**Work to be completed:**
Please keep to the lines below from the one with "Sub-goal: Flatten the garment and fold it" through the one with "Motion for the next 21", and restate them word for word, ends included.

[Stored data]
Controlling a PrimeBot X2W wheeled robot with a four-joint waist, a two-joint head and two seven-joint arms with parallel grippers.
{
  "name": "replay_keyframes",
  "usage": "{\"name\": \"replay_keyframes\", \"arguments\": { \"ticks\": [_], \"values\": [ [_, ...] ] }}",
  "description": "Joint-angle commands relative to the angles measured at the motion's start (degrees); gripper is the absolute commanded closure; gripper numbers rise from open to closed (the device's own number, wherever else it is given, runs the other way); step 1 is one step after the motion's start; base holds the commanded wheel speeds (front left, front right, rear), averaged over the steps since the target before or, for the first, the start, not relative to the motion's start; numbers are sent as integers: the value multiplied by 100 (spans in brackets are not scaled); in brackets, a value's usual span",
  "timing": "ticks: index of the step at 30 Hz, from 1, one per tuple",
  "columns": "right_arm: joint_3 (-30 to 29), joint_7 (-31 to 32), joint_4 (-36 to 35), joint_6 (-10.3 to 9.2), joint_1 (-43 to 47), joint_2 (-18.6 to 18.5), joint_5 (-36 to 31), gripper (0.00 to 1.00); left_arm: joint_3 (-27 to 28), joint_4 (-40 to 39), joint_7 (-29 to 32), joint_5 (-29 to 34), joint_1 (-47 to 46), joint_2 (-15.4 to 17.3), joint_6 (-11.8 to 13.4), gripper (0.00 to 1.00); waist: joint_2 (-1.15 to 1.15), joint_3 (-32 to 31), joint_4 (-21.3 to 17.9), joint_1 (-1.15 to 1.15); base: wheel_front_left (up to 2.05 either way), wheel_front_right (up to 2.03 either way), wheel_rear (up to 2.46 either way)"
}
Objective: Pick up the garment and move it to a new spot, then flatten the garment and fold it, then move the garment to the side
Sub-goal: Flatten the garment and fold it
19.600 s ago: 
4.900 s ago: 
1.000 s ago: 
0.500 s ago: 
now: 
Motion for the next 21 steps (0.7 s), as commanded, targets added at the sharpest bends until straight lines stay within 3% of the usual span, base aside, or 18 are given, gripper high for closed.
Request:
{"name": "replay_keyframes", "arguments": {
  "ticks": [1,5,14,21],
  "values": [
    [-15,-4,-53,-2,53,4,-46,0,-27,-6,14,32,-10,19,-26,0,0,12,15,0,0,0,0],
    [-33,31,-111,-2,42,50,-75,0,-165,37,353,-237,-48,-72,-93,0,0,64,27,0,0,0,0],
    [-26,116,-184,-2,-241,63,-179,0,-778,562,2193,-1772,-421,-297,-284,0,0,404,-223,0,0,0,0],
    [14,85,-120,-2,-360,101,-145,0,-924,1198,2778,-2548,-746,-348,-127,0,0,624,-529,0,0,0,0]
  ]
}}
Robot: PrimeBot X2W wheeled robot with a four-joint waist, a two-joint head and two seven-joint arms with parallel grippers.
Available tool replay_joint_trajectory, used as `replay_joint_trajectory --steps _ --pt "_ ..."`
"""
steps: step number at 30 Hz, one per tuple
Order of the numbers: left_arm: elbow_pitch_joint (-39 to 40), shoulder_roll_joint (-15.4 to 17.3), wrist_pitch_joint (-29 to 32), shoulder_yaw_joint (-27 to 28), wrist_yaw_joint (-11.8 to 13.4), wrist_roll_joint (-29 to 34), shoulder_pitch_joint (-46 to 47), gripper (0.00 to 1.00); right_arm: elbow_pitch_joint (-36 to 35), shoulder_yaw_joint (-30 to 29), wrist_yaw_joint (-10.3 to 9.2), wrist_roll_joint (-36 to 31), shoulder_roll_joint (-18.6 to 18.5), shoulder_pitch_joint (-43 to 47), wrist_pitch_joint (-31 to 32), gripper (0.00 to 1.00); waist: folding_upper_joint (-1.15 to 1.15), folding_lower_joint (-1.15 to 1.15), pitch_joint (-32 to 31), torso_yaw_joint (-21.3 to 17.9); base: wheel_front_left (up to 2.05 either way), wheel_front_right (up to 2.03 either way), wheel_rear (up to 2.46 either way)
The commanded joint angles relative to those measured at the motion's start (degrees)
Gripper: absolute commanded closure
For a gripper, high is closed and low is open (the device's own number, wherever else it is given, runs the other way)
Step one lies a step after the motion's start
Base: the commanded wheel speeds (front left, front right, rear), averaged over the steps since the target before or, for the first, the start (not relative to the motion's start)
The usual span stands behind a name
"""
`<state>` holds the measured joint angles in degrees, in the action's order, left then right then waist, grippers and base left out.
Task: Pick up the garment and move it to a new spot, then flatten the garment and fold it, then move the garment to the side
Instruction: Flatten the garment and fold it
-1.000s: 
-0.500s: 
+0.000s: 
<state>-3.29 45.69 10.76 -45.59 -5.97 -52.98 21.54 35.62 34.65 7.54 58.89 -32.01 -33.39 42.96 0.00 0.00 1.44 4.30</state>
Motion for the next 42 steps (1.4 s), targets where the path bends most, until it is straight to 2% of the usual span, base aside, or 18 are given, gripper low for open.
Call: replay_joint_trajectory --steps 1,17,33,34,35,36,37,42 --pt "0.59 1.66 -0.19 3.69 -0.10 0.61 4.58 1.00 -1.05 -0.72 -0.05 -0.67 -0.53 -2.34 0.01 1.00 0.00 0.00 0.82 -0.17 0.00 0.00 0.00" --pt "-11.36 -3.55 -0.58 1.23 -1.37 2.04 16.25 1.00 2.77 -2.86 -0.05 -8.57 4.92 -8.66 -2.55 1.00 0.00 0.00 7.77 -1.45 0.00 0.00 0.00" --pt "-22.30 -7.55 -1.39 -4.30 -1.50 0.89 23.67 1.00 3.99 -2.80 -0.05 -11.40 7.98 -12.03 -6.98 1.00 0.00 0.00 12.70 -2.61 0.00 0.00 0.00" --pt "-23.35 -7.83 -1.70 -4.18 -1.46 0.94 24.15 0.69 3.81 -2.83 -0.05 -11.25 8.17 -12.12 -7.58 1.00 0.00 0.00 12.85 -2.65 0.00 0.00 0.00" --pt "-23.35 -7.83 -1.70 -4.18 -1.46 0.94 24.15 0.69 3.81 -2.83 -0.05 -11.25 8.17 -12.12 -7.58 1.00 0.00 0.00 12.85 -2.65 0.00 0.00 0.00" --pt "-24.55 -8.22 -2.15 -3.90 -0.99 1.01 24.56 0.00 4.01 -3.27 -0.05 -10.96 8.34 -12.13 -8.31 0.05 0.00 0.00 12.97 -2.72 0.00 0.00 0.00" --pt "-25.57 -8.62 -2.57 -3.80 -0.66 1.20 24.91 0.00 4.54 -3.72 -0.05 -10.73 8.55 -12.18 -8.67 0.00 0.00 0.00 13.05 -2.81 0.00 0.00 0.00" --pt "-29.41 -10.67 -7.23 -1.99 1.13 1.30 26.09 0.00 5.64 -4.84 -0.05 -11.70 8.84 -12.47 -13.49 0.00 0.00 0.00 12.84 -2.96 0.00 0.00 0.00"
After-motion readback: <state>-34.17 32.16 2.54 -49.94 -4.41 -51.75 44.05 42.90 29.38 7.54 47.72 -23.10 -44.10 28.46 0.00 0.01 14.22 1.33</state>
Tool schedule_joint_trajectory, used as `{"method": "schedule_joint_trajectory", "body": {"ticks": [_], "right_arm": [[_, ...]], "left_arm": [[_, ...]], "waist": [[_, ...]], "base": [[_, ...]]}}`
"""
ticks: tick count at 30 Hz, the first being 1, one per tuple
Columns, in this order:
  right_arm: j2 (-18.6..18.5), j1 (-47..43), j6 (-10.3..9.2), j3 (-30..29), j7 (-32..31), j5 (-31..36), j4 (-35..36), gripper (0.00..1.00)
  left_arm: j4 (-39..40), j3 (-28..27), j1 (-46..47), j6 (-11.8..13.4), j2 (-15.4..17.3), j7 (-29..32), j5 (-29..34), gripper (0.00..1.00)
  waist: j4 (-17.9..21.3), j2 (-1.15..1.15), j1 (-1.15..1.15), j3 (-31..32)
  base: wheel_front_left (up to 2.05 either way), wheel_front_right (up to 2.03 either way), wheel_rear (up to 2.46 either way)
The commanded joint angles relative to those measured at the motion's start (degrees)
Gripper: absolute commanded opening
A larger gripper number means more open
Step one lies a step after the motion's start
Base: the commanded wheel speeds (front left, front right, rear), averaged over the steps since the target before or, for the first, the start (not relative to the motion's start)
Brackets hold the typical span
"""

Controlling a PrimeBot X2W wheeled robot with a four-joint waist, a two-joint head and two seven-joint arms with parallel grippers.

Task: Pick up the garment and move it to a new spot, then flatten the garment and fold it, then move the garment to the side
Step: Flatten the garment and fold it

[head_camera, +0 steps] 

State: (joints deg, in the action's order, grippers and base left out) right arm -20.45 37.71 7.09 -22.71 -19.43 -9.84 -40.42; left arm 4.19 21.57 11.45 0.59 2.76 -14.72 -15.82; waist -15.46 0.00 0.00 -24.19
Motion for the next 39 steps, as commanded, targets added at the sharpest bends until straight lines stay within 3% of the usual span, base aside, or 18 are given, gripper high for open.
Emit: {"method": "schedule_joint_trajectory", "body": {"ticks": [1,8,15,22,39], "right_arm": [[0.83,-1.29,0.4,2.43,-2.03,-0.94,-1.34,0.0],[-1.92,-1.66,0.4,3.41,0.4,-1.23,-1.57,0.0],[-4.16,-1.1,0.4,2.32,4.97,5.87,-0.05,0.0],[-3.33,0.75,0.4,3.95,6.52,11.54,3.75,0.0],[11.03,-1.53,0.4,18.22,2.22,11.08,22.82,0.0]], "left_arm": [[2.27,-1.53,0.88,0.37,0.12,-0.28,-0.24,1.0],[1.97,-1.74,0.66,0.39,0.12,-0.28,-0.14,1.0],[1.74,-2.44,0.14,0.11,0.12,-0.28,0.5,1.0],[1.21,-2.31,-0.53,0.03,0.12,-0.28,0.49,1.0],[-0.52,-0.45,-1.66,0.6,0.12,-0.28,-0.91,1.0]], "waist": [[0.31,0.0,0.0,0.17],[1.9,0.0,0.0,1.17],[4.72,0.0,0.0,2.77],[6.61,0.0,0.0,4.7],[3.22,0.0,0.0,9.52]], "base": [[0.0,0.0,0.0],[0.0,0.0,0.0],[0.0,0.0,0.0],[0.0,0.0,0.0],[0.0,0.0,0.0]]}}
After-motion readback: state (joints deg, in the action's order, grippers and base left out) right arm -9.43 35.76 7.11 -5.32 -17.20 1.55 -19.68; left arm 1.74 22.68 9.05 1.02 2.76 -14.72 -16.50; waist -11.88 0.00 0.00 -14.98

**Result:**
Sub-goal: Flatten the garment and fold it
19.600 s ago: 
4.900 s ago: 
1.000 s ago: 
0.500 s ago: 
now: 
Motion for the next 21 steps (0.7 s), as commanded, targets added at the sharpest bends until straight lines stay within 3% of the usual span, base aside, or 18 are given, gripper high for closed.

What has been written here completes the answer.